Segment Start: Data extract
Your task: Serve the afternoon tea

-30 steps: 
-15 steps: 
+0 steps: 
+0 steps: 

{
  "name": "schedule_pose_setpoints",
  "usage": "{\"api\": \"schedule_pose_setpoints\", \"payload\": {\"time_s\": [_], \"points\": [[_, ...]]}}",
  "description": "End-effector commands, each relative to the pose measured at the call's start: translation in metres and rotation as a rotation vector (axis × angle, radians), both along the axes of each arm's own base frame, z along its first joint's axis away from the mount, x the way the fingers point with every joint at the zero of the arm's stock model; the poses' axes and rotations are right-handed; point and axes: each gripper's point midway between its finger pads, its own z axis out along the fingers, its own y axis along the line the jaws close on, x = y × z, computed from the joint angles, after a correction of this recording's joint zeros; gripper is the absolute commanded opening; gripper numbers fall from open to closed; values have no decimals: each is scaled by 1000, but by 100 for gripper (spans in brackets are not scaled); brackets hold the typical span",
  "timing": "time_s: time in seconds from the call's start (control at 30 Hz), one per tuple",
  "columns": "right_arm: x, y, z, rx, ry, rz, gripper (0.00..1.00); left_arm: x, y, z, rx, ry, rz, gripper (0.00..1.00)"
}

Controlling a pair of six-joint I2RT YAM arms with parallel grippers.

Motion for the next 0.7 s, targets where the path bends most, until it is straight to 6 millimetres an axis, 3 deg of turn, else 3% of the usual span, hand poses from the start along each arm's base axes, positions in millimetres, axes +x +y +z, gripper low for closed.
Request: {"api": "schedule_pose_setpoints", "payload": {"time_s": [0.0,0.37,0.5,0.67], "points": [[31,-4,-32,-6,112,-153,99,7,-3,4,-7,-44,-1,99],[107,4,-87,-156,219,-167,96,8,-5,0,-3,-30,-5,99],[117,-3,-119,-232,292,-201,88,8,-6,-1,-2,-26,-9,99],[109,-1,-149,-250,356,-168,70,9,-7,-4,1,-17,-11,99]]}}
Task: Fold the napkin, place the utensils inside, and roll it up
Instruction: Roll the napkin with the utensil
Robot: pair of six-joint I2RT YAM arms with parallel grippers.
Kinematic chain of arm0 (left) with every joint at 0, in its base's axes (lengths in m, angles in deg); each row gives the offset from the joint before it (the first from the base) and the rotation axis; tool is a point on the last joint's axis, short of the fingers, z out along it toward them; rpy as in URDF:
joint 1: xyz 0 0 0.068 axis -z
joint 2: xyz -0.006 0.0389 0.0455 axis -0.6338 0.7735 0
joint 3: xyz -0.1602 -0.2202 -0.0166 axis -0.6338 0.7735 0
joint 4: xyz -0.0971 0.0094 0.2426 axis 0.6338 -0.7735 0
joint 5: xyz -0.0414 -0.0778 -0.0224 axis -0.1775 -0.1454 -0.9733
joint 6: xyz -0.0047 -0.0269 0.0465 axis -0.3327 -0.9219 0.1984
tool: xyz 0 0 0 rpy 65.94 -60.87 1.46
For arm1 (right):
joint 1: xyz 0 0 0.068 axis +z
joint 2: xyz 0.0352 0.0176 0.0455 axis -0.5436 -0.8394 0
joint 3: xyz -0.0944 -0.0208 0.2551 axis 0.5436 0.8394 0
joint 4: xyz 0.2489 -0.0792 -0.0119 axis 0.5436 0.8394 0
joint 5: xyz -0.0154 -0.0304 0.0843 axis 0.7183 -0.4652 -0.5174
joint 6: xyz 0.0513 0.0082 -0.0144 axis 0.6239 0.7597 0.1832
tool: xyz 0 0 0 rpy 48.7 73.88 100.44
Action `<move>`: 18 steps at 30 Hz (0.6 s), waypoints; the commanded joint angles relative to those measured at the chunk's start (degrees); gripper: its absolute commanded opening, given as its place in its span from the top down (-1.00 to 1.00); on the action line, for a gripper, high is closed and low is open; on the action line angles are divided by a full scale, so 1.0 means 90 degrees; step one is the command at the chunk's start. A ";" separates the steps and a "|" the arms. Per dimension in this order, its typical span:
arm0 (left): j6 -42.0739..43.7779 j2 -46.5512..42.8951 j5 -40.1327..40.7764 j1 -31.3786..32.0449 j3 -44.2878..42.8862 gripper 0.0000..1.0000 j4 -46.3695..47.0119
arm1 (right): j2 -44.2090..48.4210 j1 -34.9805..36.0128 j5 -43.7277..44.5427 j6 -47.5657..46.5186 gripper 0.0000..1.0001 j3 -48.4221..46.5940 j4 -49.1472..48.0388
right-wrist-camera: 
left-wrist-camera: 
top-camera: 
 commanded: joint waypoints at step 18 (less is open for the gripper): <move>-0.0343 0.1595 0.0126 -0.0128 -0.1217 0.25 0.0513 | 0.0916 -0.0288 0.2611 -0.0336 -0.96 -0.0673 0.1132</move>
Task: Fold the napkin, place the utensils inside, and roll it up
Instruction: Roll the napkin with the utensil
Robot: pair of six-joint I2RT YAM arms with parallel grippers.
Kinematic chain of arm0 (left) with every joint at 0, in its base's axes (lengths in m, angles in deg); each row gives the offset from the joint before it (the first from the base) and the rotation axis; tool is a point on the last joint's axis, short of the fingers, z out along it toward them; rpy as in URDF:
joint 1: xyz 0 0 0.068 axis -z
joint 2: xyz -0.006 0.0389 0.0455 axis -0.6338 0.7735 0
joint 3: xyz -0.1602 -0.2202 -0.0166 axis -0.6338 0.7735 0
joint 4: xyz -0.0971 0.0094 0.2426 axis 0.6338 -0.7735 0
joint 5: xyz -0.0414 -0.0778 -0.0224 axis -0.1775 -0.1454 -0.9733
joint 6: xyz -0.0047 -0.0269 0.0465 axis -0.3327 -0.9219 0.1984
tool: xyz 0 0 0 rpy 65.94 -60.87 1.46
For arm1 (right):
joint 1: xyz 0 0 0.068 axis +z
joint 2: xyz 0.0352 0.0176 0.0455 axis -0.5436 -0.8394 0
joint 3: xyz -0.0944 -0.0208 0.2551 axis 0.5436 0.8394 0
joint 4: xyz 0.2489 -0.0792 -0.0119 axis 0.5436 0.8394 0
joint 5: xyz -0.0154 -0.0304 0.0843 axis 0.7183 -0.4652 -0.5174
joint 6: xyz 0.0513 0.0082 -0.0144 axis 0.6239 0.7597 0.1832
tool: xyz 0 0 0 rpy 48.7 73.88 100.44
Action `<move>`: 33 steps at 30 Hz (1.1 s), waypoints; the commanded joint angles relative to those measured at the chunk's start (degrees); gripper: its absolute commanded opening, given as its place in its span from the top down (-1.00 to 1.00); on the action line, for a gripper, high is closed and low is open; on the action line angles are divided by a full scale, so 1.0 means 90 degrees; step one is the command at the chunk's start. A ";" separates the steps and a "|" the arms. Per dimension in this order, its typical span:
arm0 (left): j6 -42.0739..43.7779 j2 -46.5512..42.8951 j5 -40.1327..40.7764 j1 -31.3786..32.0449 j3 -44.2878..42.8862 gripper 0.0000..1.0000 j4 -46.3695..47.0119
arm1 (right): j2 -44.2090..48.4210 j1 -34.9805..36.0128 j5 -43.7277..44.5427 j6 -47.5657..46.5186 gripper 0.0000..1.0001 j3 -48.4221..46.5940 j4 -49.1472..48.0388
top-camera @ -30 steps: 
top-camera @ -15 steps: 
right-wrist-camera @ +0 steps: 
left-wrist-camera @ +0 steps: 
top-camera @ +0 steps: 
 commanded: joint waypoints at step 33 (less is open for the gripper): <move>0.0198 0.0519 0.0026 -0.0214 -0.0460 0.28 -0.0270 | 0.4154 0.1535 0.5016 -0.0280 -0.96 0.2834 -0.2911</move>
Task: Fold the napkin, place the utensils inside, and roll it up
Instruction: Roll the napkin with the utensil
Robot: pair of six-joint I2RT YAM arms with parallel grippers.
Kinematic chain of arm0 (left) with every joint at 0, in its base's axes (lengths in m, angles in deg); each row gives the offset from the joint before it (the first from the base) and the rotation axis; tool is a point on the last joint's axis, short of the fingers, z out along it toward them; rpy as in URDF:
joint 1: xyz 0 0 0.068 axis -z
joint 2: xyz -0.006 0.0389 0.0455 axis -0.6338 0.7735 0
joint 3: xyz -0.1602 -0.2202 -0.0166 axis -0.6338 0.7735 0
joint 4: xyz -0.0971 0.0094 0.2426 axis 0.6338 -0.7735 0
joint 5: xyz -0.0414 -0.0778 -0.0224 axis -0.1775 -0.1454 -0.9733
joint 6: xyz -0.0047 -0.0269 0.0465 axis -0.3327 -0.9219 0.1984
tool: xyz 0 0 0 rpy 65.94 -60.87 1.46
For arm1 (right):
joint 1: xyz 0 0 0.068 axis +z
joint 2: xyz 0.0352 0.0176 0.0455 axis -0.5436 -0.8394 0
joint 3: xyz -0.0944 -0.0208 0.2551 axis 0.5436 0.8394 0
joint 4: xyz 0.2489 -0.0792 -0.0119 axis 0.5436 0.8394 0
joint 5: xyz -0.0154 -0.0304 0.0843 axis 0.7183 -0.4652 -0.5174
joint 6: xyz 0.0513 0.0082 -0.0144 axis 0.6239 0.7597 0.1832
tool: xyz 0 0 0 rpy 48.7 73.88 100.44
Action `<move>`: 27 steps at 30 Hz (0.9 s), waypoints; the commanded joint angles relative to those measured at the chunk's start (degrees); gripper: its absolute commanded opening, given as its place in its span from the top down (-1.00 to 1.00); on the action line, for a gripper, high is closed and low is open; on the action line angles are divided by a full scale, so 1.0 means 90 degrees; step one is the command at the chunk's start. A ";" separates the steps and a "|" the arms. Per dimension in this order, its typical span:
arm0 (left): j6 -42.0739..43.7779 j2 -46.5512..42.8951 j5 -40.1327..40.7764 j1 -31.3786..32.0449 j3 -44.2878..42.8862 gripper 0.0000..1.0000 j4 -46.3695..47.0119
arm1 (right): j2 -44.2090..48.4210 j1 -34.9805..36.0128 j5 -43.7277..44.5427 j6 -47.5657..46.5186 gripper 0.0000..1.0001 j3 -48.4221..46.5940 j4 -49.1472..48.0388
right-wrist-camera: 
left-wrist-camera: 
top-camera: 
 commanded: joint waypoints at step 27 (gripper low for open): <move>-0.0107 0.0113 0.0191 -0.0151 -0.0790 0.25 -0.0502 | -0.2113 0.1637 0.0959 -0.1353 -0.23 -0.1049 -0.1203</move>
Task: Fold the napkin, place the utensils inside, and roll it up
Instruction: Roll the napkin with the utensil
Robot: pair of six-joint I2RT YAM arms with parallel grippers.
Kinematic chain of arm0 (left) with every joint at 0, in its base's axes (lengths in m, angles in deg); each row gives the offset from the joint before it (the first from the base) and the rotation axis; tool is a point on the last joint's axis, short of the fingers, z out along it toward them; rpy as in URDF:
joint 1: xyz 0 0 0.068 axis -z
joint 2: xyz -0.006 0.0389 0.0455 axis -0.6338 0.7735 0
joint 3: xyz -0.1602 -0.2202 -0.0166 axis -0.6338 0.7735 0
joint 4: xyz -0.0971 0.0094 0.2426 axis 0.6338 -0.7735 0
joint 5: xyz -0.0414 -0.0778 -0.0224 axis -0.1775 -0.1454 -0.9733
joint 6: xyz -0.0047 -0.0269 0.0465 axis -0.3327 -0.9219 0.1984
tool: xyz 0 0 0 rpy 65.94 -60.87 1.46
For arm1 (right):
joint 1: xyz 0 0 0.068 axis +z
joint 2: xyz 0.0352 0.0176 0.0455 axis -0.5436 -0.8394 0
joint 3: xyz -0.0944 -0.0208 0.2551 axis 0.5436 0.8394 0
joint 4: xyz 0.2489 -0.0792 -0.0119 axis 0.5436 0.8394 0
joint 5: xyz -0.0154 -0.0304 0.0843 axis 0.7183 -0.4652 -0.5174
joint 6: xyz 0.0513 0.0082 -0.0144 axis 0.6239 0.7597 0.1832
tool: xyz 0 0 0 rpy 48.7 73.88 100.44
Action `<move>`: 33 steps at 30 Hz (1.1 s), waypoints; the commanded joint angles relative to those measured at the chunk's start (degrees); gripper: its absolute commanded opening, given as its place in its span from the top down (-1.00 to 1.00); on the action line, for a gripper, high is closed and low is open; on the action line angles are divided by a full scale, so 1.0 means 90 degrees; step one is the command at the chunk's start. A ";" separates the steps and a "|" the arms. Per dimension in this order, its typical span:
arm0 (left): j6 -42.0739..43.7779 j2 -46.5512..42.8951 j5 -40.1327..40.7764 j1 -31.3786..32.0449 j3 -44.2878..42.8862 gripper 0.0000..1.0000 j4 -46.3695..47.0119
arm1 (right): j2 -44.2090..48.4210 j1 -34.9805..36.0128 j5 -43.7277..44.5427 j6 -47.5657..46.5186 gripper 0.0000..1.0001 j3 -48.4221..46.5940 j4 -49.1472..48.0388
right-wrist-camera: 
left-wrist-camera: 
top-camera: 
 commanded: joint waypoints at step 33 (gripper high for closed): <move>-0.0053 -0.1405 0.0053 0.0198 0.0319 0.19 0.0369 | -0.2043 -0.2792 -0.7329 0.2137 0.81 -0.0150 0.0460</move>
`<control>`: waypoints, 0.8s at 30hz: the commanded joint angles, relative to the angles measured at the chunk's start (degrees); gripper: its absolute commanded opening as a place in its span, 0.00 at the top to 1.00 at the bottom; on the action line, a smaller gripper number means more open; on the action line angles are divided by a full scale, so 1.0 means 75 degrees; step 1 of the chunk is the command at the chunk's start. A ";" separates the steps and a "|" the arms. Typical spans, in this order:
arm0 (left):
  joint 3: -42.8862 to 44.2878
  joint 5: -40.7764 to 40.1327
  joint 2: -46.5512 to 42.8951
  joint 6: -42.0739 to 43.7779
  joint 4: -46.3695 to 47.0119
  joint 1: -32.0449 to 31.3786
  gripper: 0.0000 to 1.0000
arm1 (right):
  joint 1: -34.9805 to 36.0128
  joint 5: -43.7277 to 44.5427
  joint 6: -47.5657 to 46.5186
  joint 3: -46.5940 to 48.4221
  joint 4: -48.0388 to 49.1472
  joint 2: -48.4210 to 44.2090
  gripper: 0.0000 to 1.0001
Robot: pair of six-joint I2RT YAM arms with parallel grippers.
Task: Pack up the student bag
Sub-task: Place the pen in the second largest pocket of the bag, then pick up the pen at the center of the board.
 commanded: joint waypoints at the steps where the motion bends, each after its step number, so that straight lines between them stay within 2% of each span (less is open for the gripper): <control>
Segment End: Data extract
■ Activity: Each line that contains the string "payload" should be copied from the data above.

■ Solution for this problem:
  "usage": "{\"api\": \"schedule_pose_setpoints\", \"payload\": {\"time_s\": [_], \"points\": [[_, ...]]}}",
Request: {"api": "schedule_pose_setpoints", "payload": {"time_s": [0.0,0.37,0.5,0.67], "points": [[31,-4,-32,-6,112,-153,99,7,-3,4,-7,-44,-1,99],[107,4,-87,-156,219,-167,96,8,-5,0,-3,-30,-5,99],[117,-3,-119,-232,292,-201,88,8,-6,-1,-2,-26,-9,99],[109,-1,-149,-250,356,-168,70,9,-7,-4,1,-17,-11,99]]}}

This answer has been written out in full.